Objectives: Methanotrophs are microorganisms that utilize methane as a carbon and energy source, playing a crucial role in the carbon cycle. Due to their high potential for single-cell protein (SCP) production, they are considered valuable candidates in biotechnological industries. This study aimed to investigate the enhancement of biomass production under aerobic and anaerobic methane conditions for three methanotrophic species-Methylococcus capsulatus (Bath), Methylomicrobium album BG8, and Methanoperedens nitroreducens-using in silico approach.
Materials and Methods: The genome-scale metabolic models of these microorganisms (iMcBath, iJV803, and iMN22HE) were reconstructed and analyzed using the COBRA Toolbox in the MATLAB environment. Target reactions for optimization were selected based on flux sensitivity analysis and a comprehensive literature review identifying key reactions in methane oxidation and nitrogen metabolism. Subsequently, Flux Balance Analysis (FBA) was performed to evaluate biomass flux under baseline and optimized conditions, and the results were comparatively assessed.

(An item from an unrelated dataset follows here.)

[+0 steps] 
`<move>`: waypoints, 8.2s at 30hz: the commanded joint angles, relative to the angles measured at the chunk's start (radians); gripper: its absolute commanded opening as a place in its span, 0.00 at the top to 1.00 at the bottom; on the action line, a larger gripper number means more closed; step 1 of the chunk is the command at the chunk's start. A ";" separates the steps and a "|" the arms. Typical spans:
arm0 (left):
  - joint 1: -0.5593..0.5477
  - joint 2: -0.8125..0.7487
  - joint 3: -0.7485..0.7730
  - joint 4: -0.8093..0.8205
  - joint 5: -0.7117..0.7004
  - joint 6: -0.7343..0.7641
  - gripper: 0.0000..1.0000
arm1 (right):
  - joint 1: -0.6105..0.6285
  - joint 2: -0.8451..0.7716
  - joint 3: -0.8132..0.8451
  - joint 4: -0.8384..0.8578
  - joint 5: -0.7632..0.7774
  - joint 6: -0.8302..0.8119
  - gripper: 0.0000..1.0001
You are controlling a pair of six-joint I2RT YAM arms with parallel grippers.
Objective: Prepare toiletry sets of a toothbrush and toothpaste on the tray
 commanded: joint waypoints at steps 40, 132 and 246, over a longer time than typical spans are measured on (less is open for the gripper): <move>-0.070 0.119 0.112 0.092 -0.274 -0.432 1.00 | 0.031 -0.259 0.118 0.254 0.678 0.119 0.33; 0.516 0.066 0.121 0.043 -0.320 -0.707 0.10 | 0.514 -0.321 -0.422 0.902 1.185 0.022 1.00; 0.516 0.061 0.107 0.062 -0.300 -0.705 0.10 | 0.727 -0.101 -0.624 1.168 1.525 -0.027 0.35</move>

Results: After the applied metabolic modifications, the biomass flux of M. capsulatus, M. album, and M. nitroreducens increased by 2.28, 1.94, and 1.25-fold compared to their baseline states, respectively. Moreover, flux sensitivity and variability analyses indicated that the model predictions were robust against changes in substrate uptake rates.
Conclusion: Given the substantial increase in biomass yield of Methylococcus capsulatus (Bath), along with its established biotechnological relevance and available cultivation technology, it is recommended that the proposed metabolic modifications be experimentally validated to expand its potential industrial and bioprocess applications.